Clinical trials in SMA 
Promising new treatments for SMA continue to be developed. They need to be tested in clinical trials. The registry has been set up to speed the process of finding patients that fulfill the eligibility criteria for the trials.
When recruitment for an SMA trial starts in the UK, the UK SMA Patient Registry will be in touch with those on the registry to let them know about it.
You can also find the information about current SMA related trials on the TREAT-NMD website.
The most comprehensive online listing of trials is at clinicaltrials.gov where companies are obliged to provide details of their trials.
A useful overview of the current trials can also be found on the SMA UK website.
We would like to thank all SMA patients and their families/caregivers, we are all working together to ensure everyone with SMA can have access to the best possible treatments and support.
The UK SMA patient registry hopes that, with as many patients’ data as possible, we can gather more information about disease progression, natural history, clinically important endpoints and the validity of biomarkers. Collection of this objective data allows for greater insight into the effects of the drug, improved patient care and advancements of novel therapies.
Seeking a better landscape for therapy development in neuromuscular disorders - PubMed (nih.gov)

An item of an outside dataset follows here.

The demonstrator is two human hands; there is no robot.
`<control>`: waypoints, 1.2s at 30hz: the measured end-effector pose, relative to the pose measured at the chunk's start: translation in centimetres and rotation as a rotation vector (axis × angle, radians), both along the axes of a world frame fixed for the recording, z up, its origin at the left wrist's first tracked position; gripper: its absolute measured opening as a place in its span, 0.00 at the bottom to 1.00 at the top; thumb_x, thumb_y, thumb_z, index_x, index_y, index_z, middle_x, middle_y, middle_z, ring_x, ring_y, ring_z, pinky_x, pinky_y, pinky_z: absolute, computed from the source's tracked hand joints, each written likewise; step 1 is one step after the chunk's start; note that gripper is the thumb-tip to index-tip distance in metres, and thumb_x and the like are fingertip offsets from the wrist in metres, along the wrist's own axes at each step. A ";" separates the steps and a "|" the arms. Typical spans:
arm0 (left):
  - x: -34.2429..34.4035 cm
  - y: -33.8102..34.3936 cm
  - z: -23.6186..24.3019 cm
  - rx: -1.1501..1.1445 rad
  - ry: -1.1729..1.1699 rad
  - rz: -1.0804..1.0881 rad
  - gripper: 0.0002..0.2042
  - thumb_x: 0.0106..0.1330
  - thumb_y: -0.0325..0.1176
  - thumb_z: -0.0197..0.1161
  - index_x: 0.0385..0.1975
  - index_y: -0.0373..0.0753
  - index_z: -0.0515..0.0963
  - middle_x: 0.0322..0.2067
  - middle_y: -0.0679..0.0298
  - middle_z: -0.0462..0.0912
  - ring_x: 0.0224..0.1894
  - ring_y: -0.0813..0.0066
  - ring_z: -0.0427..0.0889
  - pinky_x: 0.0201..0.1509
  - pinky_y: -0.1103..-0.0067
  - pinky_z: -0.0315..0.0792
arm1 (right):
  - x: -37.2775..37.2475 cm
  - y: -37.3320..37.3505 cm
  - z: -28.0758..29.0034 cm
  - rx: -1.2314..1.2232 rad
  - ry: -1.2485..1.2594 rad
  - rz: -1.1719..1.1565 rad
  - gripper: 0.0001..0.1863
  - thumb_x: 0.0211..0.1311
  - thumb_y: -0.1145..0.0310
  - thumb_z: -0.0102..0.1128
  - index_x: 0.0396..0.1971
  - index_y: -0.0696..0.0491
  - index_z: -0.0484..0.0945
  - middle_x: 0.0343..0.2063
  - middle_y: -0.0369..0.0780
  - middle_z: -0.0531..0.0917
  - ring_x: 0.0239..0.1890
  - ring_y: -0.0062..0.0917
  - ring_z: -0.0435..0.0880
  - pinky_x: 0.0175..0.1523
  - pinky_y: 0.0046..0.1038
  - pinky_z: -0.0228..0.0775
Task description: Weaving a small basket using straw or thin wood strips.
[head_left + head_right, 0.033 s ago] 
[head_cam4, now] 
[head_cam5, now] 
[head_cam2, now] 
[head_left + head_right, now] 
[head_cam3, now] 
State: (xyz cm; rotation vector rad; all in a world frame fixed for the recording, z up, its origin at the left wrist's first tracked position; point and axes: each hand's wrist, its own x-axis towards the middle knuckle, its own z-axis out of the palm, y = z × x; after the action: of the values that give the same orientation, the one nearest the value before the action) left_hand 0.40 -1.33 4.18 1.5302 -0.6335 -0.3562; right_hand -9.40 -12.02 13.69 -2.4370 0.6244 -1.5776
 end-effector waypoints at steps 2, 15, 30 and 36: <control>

If you haven’t already done so, please register with the SMA Patient registry, create a login and input any data you can.
Current Research/Interesting treatments
Globally, SMA communities’ main aims are to improve standards of care and availability of treatment options. Emerging themes in current Clinical Research/Trials include:
- Combination therapies – currently being investigated in several clinical trials, may have added benefits, though dependant on individual case basis.
- Treatment options such as therapeutic options and improved SoC, lead to changes in SMA landscape and phenotypes.
Because multiple organs are affected in SMA (e.g. brain, pancreas, blood vessels), ideally treatment would target multiple organs. Further research looking at specific targets and how these would affect the condition as a whole is needed.
- Different patient subpopulations are showing varied patient responses - some with stronger or less strong reactions – this area needs to be monitored.
- Earlier treatment for SMA means less muscle atrophy and less neuronal loss.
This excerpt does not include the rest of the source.